Four main steps are required: (1) Determination of the cardinal values in culture medium, (2) Determination of the correction factor in the target food, (3) Validation of the model and (4) Simulations.

Four environmental factors are considered: temperature, pH, aw and inhibitors (e.g. organic acids).

NOTE Microbial competition is not considered as an inhibitor in this standard and can be addressed by proper modelling approaches. The determination of cardinal values requires a two-step approach:

— the determination of maximum specific growth rates of the studied strain grown in broth under a defined range of values of the studied environmental factor(s), and

— the use of recognized predictive microbiology secondary models to fit the obtained experimental data to obtain the cardinal values.

The use of cardinal values in microbial growth simulation is based on predictive microbiology primary and secondary models. The cardinal values are combined with challenge test data to consider the matrix effect. Depending on the goal of the growth simulation, it is important to account for variation of cardinal values between strains within a bacterial or yeasts species.

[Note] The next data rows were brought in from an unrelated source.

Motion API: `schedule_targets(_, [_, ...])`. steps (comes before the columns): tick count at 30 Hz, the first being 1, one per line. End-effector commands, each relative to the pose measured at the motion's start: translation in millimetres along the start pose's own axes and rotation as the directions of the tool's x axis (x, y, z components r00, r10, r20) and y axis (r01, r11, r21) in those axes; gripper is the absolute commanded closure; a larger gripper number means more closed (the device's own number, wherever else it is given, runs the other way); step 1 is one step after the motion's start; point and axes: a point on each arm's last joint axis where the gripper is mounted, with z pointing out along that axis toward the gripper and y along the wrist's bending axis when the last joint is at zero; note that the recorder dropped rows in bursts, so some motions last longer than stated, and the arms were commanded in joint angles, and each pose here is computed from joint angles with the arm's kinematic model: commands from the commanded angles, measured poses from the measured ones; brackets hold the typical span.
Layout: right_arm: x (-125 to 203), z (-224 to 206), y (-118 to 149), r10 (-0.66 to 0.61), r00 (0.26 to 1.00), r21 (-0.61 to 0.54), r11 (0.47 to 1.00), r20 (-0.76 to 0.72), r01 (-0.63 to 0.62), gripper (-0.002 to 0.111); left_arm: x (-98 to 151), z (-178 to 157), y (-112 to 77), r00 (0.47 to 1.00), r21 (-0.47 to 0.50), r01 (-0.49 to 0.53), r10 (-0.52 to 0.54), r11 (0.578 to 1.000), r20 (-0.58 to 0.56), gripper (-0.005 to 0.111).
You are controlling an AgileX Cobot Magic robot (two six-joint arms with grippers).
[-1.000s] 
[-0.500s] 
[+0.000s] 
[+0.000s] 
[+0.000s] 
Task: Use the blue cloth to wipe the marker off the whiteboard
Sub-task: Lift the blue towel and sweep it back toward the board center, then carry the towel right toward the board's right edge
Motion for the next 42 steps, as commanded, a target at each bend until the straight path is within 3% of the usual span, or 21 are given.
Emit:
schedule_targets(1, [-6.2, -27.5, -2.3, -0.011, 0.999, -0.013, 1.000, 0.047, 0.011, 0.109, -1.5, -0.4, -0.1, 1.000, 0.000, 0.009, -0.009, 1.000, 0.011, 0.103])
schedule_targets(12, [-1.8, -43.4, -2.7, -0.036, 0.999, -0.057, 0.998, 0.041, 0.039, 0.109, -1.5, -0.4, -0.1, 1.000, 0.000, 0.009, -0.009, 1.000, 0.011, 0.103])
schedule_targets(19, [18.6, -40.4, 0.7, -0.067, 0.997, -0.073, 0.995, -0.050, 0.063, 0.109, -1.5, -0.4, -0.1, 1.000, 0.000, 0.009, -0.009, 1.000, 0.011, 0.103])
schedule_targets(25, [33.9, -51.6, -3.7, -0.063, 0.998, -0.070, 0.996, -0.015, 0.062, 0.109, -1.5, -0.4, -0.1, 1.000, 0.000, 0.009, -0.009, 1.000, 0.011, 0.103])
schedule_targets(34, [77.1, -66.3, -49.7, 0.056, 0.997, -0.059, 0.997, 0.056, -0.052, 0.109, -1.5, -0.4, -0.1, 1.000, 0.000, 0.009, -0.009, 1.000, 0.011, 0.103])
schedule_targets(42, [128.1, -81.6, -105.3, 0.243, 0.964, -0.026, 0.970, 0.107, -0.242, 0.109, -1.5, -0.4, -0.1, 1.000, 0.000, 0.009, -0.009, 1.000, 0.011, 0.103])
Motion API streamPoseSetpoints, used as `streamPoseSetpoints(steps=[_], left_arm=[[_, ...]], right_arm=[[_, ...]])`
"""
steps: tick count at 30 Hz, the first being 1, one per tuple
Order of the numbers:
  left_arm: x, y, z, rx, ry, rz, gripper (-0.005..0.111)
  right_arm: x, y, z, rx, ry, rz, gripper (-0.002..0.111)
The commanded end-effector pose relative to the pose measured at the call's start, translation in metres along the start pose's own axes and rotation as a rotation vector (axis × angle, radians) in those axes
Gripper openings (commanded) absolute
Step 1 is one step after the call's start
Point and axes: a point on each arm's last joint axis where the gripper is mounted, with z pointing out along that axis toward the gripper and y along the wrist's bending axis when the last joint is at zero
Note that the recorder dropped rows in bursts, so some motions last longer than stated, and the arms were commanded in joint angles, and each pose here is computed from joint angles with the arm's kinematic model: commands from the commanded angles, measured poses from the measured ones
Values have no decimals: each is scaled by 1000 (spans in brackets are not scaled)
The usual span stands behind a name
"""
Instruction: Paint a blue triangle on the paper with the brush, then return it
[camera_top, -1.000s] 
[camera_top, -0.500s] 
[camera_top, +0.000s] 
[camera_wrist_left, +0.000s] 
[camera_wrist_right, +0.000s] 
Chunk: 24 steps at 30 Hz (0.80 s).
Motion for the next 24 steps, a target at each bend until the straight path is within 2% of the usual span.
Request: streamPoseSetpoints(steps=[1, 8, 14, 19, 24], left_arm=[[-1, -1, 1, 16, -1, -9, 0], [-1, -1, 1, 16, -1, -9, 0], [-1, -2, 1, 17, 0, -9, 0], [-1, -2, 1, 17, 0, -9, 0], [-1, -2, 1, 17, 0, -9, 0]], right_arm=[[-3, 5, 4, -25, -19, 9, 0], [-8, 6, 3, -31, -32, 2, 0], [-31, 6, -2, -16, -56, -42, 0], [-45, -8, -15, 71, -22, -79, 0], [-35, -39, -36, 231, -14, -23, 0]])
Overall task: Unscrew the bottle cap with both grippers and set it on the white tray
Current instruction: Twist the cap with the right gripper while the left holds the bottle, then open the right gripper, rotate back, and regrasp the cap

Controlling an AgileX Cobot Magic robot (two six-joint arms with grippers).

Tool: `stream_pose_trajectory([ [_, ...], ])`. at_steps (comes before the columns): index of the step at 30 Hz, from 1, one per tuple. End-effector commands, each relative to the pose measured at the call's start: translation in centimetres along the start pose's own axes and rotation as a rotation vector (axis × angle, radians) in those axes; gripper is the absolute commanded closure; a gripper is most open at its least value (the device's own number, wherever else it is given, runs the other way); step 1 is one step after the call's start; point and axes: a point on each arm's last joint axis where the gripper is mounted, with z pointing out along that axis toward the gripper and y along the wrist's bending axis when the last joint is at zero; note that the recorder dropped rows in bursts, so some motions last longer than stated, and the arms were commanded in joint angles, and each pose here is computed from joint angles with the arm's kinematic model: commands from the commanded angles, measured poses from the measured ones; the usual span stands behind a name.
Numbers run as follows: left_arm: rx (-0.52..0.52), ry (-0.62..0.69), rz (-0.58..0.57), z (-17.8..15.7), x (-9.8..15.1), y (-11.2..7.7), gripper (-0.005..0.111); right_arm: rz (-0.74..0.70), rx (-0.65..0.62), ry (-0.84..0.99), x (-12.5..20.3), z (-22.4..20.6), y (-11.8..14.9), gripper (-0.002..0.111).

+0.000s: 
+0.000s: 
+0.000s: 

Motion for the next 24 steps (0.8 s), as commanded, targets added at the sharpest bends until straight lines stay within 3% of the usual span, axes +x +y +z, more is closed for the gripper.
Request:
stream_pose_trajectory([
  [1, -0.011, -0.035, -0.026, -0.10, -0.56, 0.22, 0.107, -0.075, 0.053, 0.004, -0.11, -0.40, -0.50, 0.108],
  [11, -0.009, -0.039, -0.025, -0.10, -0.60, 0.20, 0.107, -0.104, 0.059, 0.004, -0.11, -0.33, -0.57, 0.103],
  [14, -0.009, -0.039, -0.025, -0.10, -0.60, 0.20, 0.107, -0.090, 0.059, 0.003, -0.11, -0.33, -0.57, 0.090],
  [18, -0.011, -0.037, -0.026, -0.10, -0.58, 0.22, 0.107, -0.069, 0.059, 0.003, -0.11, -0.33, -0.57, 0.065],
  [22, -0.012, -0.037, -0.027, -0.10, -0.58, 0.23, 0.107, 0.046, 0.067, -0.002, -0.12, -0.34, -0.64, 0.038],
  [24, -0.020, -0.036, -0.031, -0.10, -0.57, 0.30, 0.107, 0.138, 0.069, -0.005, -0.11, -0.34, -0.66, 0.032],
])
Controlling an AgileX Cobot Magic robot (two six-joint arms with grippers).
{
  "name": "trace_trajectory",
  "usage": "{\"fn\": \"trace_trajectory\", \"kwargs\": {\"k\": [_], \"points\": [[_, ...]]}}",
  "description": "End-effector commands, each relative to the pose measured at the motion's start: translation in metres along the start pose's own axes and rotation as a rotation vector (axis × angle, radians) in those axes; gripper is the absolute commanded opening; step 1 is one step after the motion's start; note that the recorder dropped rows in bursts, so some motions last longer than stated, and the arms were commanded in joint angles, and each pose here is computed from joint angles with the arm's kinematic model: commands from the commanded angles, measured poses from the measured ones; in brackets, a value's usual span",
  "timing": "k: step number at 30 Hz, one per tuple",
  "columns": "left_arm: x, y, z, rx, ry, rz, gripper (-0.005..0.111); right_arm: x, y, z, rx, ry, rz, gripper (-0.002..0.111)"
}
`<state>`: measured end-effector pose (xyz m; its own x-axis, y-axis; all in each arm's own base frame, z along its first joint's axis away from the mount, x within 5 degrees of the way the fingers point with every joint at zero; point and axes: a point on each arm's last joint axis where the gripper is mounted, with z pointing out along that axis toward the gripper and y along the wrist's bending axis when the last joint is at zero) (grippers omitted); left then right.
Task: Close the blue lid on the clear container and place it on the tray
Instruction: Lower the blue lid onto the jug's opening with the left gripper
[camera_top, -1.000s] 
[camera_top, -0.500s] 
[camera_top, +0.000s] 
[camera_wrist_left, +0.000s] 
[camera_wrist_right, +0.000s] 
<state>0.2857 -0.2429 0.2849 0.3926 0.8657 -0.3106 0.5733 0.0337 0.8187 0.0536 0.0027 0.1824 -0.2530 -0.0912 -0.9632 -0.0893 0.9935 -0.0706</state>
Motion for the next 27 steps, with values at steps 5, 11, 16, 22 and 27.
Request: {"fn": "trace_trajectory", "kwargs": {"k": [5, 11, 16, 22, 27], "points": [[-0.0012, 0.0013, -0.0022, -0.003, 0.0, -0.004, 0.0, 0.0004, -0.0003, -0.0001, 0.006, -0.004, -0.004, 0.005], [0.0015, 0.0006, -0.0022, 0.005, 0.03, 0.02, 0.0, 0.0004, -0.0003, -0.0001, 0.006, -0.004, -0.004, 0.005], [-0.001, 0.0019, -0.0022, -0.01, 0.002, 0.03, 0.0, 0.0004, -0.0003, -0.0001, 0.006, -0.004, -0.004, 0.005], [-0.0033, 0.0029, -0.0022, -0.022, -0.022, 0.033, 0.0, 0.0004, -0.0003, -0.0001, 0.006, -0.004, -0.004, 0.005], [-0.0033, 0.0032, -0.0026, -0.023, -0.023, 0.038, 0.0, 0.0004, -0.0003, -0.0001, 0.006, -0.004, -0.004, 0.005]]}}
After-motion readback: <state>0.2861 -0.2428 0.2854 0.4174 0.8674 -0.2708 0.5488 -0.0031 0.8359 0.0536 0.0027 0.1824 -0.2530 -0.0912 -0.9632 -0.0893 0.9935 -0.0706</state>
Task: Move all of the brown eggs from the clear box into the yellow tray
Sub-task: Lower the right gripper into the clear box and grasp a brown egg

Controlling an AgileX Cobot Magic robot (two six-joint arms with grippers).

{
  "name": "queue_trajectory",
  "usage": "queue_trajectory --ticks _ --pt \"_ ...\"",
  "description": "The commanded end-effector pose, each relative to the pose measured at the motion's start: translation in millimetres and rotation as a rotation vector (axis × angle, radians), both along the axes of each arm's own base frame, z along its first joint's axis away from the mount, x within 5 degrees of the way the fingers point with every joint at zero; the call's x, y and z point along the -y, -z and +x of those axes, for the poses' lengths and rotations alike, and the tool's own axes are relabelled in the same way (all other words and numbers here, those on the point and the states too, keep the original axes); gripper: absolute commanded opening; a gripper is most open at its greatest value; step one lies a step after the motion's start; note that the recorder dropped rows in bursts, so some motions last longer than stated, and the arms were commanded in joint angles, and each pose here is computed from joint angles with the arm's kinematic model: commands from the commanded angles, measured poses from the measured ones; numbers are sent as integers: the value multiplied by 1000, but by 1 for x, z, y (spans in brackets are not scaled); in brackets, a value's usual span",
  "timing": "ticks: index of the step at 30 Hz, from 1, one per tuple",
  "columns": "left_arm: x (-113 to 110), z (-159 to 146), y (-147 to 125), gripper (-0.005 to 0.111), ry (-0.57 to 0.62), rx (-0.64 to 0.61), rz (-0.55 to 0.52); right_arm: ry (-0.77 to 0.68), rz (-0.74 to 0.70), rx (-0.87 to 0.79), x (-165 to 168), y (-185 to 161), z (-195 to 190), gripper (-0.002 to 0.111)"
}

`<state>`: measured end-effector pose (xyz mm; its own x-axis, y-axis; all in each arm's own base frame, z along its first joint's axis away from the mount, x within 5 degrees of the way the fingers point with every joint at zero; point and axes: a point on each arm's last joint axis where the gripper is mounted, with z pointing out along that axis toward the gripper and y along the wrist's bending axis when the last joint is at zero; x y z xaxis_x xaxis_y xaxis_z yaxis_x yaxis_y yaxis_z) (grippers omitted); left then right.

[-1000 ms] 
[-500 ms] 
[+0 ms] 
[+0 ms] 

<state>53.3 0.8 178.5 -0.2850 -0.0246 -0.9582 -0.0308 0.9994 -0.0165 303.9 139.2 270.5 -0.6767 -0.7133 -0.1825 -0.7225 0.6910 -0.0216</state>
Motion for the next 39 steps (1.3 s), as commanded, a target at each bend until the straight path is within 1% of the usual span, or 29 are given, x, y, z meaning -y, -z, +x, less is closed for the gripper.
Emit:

Cardinal values are a good indicator of a strain growth ability for the studied environmental factors. They are therefore used as criteria to select strains, in addition to their origin and virulence, when performing growth challenge tests (standard ISO 20976-1) or in methods validation (ISO 16140 standards serie).

NOTE This document focuses on the determination of cardinal values for one strain. The same methodology can be used to characterize multiple strains independently to cover biological strain variability and include these results in the predictions.